Pausanias (Greek: Παυσανίας) was the Agiad King of Sparta from 445 BC to 426 BC and then from 408 BC to 395 BC. He was the son of the Spartan Agiad king Pleistoanax.

His first reign was as a minor after his father, Pleistoanax, was temporarily deposed and exiled after being charged by the Spartans with taking a bribe, probably from the Athenian leader, Pericles, to withdraw from the plain of Eleusis in Attica after leading the Peloponnesian forces there following the revolts of Euboea and Megara from the Athenian empire. In 426 BC, Pleistoanax was recalled and restored as Agiad King of Sparta and ruled until his death in 409 BC.

Following the Spartan victory over Athens in the Battle of Aegospotami in 405 BC, the Spartans were in a position to finally force Athens to capitulate. Pausanias laid siege to Athens while the Spartan admiral Lysander's fleet blockaded the port city of Piraeus. This action effectively closed the grain route to Athens through the Hellespont, thereby starving Athens. Realising the seriousness of the situation, the Athenian statesman, Theramenes, started negotiations with Lysander. These negotiations took three months, but in the end Lysander agreed to terms at Piraeus. An agreement was reached for the capitulation of Athens and the cessation of the Peloponnesian War in 404 BC.

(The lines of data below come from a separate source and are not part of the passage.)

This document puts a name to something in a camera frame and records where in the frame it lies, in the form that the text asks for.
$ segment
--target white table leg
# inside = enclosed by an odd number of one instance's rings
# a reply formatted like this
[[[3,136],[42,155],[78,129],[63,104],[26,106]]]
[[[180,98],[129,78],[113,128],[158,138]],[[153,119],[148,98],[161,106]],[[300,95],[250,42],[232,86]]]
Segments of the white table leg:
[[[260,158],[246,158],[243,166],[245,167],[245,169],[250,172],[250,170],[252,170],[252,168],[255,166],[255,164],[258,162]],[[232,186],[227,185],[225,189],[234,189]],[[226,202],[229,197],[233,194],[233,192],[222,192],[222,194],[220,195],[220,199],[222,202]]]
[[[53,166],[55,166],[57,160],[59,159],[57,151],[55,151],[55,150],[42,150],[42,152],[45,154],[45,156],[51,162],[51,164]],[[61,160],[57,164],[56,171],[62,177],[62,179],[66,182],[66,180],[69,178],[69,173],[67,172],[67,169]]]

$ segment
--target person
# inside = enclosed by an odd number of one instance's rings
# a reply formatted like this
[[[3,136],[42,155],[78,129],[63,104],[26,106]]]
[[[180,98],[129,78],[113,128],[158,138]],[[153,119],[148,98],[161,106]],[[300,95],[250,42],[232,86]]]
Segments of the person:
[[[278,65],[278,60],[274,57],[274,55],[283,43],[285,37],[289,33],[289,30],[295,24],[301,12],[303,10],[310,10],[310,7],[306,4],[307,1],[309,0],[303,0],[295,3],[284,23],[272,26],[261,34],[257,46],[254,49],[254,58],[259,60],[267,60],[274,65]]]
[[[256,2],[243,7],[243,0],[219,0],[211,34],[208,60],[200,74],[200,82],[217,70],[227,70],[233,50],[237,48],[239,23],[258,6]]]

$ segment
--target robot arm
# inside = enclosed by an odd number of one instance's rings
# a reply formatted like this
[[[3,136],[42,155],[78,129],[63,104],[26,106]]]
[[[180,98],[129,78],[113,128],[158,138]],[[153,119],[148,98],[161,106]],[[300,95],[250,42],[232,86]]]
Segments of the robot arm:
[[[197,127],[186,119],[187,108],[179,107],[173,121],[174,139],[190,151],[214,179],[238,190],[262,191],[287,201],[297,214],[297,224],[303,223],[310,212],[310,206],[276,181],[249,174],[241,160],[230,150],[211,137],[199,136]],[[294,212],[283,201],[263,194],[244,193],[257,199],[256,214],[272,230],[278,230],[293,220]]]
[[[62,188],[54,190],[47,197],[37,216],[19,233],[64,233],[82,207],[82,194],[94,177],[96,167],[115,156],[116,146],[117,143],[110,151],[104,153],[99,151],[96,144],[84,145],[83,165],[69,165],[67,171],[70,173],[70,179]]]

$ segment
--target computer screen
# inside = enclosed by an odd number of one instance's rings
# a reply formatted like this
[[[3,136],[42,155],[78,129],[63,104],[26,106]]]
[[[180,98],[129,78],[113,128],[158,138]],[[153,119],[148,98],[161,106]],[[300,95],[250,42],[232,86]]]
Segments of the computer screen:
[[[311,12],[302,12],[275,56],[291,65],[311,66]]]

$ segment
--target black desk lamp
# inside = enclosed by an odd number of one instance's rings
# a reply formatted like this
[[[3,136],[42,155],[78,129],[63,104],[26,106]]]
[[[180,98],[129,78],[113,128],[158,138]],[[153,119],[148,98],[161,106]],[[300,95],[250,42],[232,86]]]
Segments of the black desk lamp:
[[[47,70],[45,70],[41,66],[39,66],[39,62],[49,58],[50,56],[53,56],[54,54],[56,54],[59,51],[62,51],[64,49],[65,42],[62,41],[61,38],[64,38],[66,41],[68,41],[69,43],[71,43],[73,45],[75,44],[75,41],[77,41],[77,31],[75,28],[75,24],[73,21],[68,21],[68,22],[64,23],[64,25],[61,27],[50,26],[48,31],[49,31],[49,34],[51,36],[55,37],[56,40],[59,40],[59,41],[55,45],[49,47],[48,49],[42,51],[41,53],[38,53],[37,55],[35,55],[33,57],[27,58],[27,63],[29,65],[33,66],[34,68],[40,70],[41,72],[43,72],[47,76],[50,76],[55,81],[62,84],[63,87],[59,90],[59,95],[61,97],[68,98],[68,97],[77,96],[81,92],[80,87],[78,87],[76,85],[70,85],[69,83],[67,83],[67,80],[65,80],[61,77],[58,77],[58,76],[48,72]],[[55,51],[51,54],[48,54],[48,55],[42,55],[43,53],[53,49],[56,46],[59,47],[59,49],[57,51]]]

Lysander then put in place a puppet government in Athens with the establishment of the oligarchy of the Thirty Tyrants under Critias which included Theramenes as a leading member. However, in 403 BC Pausanias was able to undermine Lysander's dominance of Athens after Pausanias gained the command of the Peloponnesian League expedition against the Athenian democrats then based in Piraeus. Despite opposition from Lysander, Pausanias took the opportunity to promote a reconciliation between the democratic party in Piraeus and the oligarchs controlling Athens, thus allowing the reunification of Athens and Piraeus. Pausanias was able to restore democracy in Athens while bringing the Athenians, temporarily, into an alliance with Sparta.